La dissoluzione poetica negli autoritratti di Francesca Woodman
Artobjects • Photography

Francesca Woodman è stata una fotografa statunitense tristemente nota per essersi suicidata a soli 22 anni, lasciando però moltissimi scatti che ci parlano di delicatezza, di presenza e assenza, di fusione, di impronta, di riflessi mancati.
Si tratta soprattutto di autoritratti, nei quali il suo corpo morbido e vivo è inserito in interni decomposti, abbandonati. Colpisce subito la conflagrazione tra la vitalità mancata del suo corpo e le mura sbrecciate, l’intonaco scrostato, la polvere che ricopre pavimenti inutilizzati. Grazie all’uso di esposizioni lunghe, si ritrae sempre sfuocata, nebulizzata, quasi in completa fusione con l’ambiente.
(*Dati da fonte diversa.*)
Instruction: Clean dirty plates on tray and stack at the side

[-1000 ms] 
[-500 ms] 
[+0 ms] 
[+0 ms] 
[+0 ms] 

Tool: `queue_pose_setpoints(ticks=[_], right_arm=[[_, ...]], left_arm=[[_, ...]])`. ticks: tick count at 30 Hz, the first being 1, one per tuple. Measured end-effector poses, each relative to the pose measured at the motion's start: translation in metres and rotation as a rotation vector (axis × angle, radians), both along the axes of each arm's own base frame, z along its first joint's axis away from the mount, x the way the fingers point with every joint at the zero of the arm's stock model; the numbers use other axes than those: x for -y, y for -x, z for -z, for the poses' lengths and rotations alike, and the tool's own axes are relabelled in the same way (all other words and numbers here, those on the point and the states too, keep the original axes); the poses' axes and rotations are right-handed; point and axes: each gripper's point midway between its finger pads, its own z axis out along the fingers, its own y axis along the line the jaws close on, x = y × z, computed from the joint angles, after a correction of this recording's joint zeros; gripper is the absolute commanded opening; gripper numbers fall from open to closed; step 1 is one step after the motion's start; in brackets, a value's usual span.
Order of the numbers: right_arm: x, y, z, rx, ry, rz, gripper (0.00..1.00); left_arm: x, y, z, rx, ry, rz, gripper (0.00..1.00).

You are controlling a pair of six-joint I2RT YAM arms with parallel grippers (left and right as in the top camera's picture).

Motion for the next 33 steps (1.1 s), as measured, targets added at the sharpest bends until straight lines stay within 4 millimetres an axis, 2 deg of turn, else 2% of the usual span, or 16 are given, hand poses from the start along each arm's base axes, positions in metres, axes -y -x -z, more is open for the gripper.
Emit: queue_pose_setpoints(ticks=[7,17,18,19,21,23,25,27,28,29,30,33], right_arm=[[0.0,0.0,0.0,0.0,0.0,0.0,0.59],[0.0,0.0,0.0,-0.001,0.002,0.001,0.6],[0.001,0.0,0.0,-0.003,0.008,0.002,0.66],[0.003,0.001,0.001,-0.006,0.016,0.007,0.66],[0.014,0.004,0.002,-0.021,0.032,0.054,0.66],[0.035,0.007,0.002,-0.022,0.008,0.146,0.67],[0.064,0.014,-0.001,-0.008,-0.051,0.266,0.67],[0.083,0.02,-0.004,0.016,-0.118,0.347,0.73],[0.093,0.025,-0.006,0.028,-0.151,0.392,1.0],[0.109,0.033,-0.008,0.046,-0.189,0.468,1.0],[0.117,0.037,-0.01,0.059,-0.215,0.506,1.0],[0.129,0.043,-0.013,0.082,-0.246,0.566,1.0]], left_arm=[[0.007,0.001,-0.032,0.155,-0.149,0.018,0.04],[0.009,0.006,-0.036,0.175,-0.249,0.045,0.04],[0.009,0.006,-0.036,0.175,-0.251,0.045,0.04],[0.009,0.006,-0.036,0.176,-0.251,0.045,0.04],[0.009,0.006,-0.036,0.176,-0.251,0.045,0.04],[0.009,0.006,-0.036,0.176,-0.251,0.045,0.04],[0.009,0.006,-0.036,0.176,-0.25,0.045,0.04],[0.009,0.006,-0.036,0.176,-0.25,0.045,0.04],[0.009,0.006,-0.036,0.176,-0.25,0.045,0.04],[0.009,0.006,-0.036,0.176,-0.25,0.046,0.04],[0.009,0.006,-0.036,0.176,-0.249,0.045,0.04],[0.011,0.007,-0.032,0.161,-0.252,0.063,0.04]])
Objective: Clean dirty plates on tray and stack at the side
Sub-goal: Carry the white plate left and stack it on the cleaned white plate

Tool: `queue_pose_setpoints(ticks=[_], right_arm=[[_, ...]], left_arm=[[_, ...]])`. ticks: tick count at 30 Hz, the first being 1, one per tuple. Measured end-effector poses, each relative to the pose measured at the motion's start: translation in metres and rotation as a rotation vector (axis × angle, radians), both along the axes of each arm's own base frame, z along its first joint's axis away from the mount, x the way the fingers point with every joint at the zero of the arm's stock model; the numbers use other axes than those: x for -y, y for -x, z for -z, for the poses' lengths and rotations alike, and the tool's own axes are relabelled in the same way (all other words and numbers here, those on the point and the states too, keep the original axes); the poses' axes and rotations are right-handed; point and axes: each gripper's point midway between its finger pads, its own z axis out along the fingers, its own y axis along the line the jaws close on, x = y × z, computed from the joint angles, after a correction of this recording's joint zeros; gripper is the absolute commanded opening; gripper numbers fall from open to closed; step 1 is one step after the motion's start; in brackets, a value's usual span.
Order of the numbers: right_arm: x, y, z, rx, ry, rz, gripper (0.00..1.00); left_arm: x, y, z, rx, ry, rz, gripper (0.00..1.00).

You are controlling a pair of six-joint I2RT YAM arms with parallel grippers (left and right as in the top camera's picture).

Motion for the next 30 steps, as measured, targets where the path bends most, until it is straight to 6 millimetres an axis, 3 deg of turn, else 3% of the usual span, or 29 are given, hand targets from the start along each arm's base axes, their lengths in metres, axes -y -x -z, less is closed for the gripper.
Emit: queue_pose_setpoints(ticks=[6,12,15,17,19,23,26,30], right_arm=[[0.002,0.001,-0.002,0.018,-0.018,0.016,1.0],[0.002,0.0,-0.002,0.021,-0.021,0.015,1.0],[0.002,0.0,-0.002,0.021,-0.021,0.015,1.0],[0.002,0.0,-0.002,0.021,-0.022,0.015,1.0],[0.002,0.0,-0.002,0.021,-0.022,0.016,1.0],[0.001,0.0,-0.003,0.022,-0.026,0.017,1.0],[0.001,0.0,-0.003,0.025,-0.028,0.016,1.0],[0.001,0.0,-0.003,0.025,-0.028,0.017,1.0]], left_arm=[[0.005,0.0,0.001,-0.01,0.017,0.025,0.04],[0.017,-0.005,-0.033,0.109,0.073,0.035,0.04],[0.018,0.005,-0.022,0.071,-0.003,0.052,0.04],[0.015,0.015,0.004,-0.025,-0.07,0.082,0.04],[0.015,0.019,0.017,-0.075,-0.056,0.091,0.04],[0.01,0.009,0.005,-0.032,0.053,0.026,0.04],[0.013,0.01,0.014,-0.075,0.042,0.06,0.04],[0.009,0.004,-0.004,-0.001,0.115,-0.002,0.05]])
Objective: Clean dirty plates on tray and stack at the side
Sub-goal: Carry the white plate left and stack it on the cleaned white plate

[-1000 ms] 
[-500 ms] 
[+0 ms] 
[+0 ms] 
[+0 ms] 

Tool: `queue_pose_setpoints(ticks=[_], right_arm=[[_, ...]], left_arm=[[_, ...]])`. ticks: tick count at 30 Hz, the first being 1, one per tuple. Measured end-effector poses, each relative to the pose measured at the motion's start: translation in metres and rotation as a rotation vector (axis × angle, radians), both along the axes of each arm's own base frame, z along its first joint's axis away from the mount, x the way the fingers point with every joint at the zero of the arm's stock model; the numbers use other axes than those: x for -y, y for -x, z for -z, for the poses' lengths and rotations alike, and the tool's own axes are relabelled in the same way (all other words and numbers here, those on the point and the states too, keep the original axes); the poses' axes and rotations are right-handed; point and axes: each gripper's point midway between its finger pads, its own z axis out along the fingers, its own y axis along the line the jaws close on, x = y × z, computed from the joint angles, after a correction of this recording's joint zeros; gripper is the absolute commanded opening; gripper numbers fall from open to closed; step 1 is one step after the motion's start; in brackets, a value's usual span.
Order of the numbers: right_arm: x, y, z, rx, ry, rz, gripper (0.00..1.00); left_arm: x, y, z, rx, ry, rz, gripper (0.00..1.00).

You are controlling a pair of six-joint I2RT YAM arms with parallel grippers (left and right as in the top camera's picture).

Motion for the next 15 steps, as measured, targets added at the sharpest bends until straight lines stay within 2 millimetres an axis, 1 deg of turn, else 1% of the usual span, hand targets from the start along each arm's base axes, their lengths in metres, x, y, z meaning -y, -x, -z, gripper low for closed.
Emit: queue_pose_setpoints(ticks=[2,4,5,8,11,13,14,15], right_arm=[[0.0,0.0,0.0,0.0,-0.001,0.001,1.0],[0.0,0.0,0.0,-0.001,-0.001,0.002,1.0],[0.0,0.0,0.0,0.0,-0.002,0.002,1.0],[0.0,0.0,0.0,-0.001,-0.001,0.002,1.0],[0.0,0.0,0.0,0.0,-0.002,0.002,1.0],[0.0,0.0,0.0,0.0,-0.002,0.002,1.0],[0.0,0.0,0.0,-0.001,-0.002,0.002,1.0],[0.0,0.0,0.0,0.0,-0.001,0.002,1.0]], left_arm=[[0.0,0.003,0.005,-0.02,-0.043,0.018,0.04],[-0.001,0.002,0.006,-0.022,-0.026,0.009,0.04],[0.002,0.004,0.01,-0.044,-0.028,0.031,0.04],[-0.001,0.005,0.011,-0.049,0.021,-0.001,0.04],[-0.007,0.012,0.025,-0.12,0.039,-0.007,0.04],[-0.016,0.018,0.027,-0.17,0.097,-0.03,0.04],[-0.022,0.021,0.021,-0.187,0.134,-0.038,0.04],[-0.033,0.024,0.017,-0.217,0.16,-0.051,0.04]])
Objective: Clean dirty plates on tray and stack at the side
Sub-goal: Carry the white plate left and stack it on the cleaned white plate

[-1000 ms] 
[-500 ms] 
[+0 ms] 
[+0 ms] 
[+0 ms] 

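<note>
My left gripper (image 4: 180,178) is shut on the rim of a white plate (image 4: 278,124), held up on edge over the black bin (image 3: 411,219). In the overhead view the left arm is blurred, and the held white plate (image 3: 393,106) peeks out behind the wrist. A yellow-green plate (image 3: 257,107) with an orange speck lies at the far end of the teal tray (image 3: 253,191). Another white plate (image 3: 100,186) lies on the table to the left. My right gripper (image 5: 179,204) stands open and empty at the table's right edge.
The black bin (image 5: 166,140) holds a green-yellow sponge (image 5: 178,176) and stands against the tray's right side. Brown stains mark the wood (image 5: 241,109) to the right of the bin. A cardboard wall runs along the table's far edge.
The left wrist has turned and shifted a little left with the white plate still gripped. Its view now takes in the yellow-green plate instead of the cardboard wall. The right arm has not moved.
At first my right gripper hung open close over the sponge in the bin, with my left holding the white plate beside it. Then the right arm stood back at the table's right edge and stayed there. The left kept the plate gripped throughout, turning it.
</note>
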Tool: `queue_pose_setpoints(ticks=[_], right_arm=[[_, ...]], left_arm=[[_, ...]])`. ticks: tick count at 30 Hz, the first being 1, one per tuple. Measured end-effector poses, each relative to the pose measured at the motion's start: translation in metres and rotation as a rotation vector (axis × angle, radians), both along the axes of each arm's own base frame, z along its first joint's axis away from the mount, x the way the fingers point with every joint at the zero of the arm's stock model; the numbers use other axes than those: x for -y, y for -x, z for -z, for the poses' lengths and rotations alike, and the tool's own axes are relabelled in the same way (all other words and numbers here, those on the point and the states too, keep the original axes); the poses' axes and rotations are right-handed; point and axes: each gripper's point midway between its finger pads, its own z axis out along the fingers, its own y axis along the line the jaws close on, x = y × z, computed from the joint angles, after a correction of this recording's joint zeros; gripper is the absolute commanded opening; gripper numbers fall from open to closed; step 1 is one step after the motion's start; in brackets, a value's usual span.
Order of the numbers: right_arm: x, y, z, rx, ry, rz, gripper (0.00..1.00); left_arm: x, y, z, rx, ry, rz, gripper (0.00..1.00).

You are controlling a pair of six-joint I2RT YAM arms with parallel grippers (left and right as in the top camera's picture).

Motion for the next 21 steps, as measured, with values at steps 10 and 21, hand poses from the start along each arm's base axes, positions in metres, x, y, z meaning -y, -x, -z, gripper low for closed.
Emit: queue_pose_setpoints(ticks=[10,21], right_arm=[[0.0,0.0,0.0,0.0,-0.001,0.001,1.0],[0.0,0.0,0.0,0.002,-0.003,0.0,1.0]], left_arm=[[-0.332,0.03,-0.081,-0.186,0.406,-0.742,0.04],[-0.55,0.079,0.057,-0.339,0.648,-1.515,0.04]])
Sembra volersi incistare nelle mura, ora ricoprendosi il corpo con la carta da parati, ora cercando di compenetrarsi con un camino semi distrutto. Si nasconde dietro specchi che riflettono il vuoto, diventa impronta di se stessa con la sagoma del suo corpo impressa su un pavimento sporco.
La qualità lirica dei suoi scatti risiede nell’esprimere la sua interiorità usando quello che in poesia si chiama “correlativo oggettivo”: ancorandosi alle manifestazioni concrete della realtà, vuole evocare qualcosa di intangibile, così come la Waste Land arida e rocciosa di Eliot è espressione della desolazione tipica dell’uomo moderno.

La presenza di Francesca Woodman è effimera, visionaria come l’apparizione di un fantasma, sfuocata, intravista, mascherata. Come se la sua esistenza stessa si manifestasse in un brevissimo attimo, per poi sfuggire, dissolversi. E la macchina fotografica riesce a catturare solo la sfuocatura, il millesimo di secondo in cui è esistita dentro a quegli interni sporchi e devastati dal tempo.
Il correlativo oggettivo entra in fotografia quando Francesca cerca di concretarsi entrando in uno stato di fusione con gli oggetti e il contesto, che meglio del suo stesso corpo riescono a descrivere chi sia veramente.
La sua interiorità si manifesta attraverso la desolazione di quella stanza vuota, la distruzione di una casa disabitata, la rovina dell’abbandono. Lei stessa è quel vuoto polveroso, quella perdita, quell’impronta, quel riflesso mancato.
La ricercata geometria instabile e provvisoria delle sue composizioni crea un’atmosfera di bellezza dolente, armonica, come se il tempo della dissoluzione non privasse di vita quei luoghi interiori, quel corpo in movimento, irrequieto e polverizzato.